Elasticsearch Query "must match" in log - elasticsearch

I have the following in my log that i would like to use ElasticSearch query to find:
2014-07-02 20:52:39 INFO home.helloworld: LOGGER/LOG:ID1234 has successfully been received, {"uuid"="abc123"}
2014-07-02 20:52:39 INFO home.helloworld: LOGGER/LOG:ID1234 has successfully been transferred, {"uuid"="abc123"}
2014-07-02 20:52:39 INFO home.byebyeworld: LOGGER/LOG:ID1234 has successfully been processed, {"uuid"="abc123"}
2014-07-02 20:52:39 INFO home.byebyeworld: LOGGER/LOG:ID1234 has exited, {"uuid"="abc123"}
2014-07-02 20:53:00 INFO home.helloworld: LOGGER/LOG:ID1234 has successfully been received, {"uuid"="def123"}
2014-07-02 20:53:00 INFO home.helloworld: LOGGER/LOG:ID1234 has successfully been transferred, {"uuid"="def123"}
2014-07-02 20:53:00 INFO home.byebyeworld: LOGGER/LOG:ID1234 has successfully been processed, {"uuid"="def123"}
2014-07-02 20:53:00 INFO home.byebyeworld: LOGGER/LOG:ID1234 has exited, {"uuid"="def123"}
Since each of above line is represented as single "message" in elasticsearch, i have a hard time querying it using POST rest calls.
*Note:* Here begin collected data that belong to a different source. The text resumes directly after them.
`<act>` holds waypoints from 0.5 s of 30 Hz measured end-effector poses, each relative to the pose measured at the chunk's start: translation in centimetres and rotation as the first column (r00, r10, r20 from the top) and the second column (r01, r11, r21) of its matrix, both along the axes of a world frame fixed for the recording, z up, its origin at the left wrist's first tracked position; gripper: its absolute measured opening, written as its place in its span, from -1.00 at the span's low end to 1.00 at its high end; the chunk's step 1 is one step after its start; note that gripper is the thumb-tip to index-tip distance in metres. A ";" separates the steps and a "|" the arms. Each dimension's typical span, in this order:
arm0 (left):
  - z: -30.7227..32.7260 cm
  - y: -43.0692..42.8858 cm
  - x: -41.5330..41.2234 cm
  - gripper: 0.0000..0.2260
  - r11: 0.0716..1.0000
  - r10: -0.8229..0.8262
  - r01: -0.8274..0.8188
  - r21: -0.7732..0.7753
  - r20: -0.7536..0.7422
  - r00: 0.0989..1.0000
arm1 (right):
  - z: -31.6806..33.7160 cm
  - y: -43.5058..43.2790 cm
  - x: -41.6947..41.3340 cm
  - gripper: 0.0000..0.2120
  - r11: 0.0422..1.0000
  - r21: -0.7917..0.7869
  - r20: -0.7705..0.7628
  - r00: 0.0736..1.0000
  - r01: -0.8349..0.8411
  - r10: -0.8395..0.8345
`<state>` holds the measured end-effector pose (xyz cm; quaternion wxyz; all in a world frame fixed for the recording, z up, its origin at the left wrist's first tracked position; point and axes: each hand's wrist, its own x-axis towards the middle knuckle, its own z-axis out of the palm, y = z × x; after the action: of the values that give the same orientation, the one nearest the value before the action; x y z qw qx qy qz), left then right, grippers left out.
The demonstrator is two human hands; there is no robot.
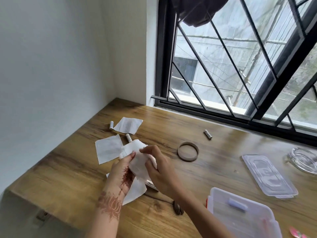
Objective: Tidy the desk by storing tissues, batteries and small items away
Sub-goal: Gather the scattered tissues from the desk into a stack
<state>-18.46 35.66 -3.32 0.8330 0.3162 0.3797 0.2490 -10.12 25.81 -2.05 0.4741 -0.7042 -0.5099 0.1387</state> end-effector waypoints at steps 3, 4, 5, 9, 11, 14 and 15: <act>0.1 1.1 -1.1 -0.75 0.992 0.126 -0.125 0.024 -0.061 0.990 | -0.7 1.0 0.9 -0.83 0.990 0.027 -0.024 0.990 0.140 -0.139; 0.2 1.5 -1.6 -0.72 0.989 0.145 -0.144 0.019 -0.070 0.987 | -1.2 1.3 1.3 -0.87 0.984 0.001 -0.017 0.984 0.177 -0.177; 0.1 2.0 -2.0 -0.72 0.987 0.159 -0.158 0.021 -0.086 0.983 | -1.9 1.7 1.6 -0.91 0.979 -0.041 -0.006 0.980 0.200 -0.200; -0.1 3.0 -4.1 -0.75 0.971 0.237 -0.237 0.017 -0.147 0.960 | -4.3 3.1 2.5 -0.89 0.949 -0.269 0.103 0.984 0.166 -0.143; 0.3 2.9 -5.2 -0.80 0.976 0.217 -0.213 0.041 -0.177 0.960 | -5.1 3.8 2.4 -0.80 0.922 -0.366 0.148 0.986 0.127 -0.077; 1.1 2.4 -6.8 -0.80 0.980 0.197 -0.184 0.073 -0.259 0.945 | -5.7 5.0 1.7 -0.66 0.896 -0.438 0.159 0.987 0.077 -0.008; 1.0 2.5 -7.1 -0.79 0.981 0.191 -0.176 0.080 -0.261 0.946 | -6.1 5.4 1.4 -0.64 0.892 -0.447 0.200 0.980 0.073 0.020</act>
<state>-25.52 38.14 -2.31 0.7379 0.3333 0.5095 0.2911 -8.69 31.21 -8.13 0.2459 -0.8123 -0.4988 0.1755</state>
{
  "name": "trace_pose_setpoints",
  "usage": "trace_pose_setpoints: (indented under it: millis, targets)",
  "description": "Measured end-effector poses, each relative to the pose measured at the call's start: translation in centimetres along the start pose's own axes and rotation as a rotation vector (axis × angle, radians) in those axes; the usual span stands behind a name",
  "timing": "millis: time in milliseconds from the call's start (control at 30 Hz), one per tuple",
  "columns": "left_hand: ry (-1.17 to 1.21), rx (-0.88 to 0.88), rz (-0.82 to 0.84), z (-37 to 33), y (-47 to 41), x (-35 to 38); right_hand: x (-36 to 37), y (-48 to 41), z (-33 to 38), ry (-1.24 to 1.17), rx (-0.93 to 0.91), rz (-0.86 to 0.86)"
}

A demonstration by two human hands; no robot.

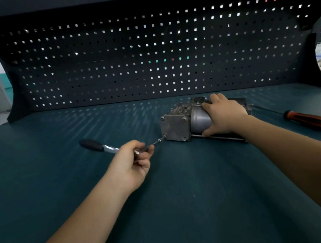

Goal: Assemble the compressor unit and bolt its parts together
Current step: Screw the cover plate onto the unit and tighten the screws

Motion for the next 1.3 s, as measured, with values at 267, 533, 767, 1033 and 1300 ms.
trace_pose_setpoints:
  millis: [267, 533, 767, 1033, 1300]
  targets:
    - [-1.814, 1.012, 0.116, 1.9, 0.4, -0.4, 0.0, 0.0, 0.0, 0.008, -0.001, -0.007]
    - [-1.387, 0.709, 0.073, 1.2, -0.2, 0.2, -0.1, 0.2, 0.0, 0.003, 0.010, -0.015]
    - [0.151, -0.014, 0.021, -0.7, -0.6, -0.3, 0.0, 0.1, 0.1, -0.007, 0.019, -0.012]
    - [-1.798, 0.797, 0.202, 1.1, 0.1, -0.5, -0.1, 0.1, 0.2, 0.014, 0.016, -0.006]
    - [-1.195, 0.578, 0.115, 0.7, -0.6, -0.5, -0.2, 0.3, 0.2, 0.010, 0.020, -0.004]
Point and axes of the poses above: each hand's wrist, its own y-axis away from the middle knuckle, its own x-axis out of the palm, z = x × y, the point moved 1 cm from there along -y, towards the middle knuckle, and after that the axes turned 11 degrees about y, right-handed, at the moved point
I tried using "must match" like below to only get line 1 of my log but it is not consistent, sometimes it returns multiple hits instead of just 1 hit:
{
"query" : {
"constant_score" : {
"filter" : {
"bool" : {
"must" : [
{ "match_phrase_prefix" : {"message" : "home.helloworld:"}},
{ "match_phrase_prefix" : {"message" : "LOGGER/LOG:ID1234"}},
{ "match" : {"message" : "received, {\"uuid\"=\"abc123\"}"}}
]
}
}
}
}
}
am i doing anything wrong with above elasticsearch query? i thought "must" is equal to AND, and "match" is more of CONTAINS, "match_phrase_prefix" is STARTSWITH? can someone please show me how to properly query a log filled with above logs with different uuid number and only return the single hit? originally i thought i got the query down with above, it first returned just 1 hit but then it returned 2 then a lot more.. .which to me is not consistent. Thank you in advance!!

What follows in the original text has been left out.